• [WORK ORDER] Copy, word for word, the lines of the entries below between the one with "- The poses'" and the one with "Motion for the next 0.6", inclusive, and leave out everything else.

+-------+

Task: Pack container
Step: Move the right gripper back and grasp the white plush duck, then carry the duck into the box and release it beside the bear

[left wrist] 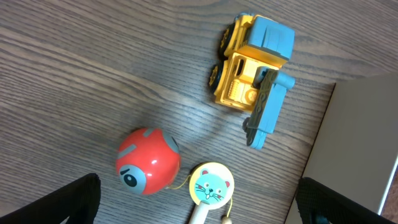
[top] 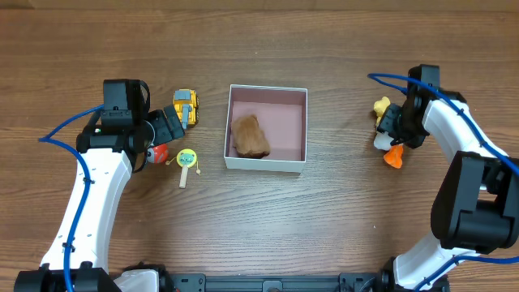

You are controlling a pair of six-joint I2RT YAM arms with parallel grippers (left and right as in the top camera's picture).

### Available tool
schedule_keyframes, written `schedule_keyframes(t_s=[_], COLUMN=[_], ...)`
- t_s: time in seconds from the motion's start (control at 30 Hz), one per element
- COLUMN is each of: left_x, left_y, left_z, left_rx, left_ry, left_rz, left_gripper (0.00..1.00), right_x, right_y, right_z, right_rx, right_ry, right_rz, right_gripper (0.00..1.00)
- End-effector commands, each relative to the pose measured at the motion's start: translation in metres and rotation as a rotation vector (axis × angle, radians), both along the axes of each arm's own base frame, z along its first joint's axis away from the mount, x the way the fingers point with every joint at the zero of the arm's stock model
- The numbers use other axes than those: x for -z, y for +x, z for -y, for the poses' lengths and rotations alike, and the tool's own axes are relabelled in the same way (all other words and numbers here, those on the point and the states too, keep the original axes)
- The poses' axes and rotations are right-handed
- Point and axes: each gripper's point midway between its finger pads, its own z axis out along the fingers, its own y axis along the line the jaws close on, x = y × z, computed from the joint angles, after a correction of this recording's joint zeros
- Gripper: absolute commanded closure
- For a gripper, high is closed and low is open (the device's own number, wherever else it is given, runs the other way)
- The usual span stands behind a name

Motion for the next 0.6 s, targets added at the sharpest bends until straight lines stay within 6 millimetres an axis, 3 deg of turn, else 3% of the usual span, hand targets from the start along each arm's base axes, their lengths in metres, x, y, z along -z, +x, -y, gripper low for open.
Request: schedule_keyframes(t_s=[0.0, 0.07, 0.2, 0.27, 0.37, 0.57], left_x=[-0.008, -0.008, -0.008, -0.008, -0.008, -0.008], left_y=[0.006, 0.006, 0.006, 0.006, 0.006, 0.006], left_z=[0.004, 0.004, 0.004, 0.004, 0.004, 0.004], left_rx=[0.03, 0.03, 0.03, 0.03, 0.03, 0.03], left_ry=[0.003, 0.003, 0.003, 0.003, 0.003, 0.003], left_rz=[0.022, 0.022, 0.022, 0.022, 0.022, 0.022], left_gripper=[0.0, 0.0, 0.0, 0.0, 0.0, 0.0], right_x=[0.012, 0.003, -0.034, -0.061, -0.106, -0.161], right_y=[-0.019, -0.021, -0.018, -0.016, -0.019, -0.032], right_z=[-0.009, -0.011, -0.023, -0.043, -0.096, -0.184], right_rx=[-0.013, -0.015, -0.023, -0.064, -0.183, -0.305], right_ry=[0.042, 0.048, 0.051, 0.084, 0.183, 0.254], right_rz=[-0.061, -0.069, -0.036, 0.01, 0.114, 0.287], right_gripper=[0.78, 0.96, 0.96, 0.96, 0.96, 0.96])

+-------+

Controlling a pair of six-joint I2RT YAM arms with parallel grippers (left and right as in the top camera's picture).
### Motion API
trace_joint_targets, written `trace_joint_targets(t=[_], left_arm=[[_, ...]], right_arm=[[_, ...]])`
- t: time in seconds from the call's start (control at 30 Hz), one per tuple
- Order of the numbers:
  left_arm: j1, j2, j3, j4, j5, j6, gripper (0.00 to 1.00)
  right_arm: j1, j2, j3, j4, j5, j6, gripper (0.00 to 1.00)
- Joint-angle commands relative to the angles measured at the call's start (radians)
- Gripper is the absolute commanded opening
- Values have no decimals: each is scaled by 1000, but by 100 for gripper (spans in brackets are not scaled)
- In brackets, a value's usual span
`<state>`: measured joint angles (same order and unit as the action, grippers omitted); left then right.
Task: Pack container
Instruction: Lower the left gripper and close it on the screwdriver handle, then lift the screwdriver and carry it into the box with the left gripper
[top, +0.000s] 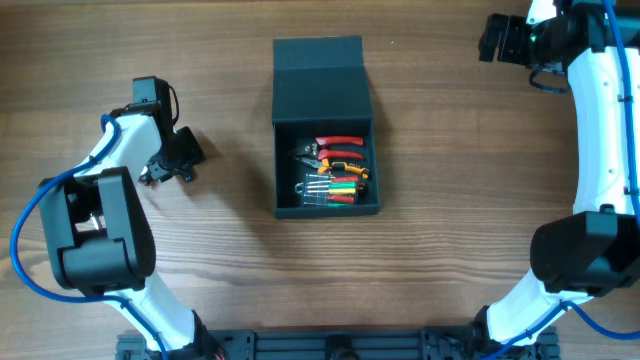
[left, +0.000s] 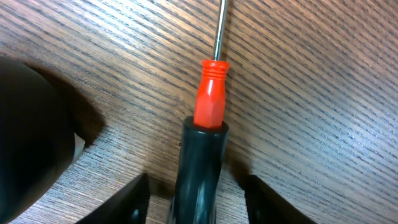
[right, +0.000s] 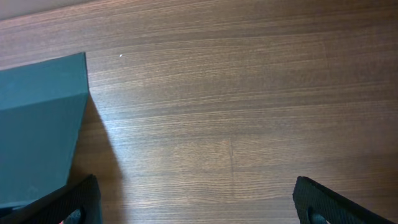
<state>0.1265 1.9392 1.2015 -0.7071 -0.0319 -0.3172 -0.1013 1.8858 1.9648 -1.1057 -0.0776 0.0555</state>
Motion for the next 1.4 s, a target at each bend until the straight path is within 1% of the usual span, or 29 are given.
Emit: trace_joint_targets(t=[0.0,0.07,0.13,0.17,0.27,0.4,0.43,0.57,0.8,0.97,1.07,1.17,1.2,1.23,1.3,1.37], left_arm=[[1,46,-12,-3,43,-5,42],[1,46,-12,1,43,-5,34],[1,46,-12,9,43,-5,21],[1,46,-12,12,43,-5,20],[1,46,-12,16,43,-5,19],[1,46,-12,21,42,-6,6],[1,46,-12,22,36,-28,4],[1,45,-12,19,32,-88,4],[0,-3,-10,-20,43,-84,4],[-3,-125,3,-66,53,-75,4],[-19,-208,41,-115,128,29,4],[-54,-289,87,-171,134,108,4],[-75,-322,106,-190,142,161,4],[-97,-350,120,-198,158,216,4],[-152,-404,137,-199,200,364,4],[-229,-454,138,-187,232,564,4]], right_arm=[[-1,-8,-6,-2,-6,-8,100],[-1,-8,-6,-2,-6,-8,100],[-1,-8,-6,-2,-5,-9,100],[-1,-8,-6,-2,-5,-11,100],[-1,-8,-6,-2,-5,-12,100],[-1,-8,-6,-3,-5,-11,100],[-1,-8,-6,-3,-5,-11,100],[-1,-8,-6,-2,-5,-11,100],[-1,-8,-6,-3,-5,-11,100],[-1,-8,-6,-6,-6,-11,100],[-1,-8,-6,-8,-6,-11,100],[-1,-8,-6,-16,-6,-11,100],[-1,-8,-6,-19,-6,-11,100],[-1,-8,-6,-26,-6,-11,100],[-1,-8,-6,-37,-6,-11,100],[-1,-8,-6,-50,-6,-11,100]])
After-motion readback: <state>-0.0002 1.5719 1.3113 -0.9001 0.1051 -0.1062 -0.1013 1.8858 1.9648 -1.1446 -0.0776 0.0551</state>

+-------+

• [OUTPUT]
- The poses' axes and rotations are right-handed
- Point and axes: each gripper's point midway between its finger pads, its own z axis out along the fingers, its own y axis along the line the jaws close on, x = y × z, computed from the joint angles, after a correction of this recording's joint zeros
- Gripper: absolute commanded closure
- For a gripper, high is closed and low is open (the device's own number, wherever else it is given, runs the other way)
- The usual span stands behind a name

Motion for the next 0.6 s, targets added at the sharpest bends until straight lines stay within 6 millimetres an axis, 3 deg of turn, else 3% of the usual span, hand targets from the start along each arm's base axes, their lengths in metres, x, y, z along -z, +x, -y, gripper low for open.

The work is done, and the output is complete.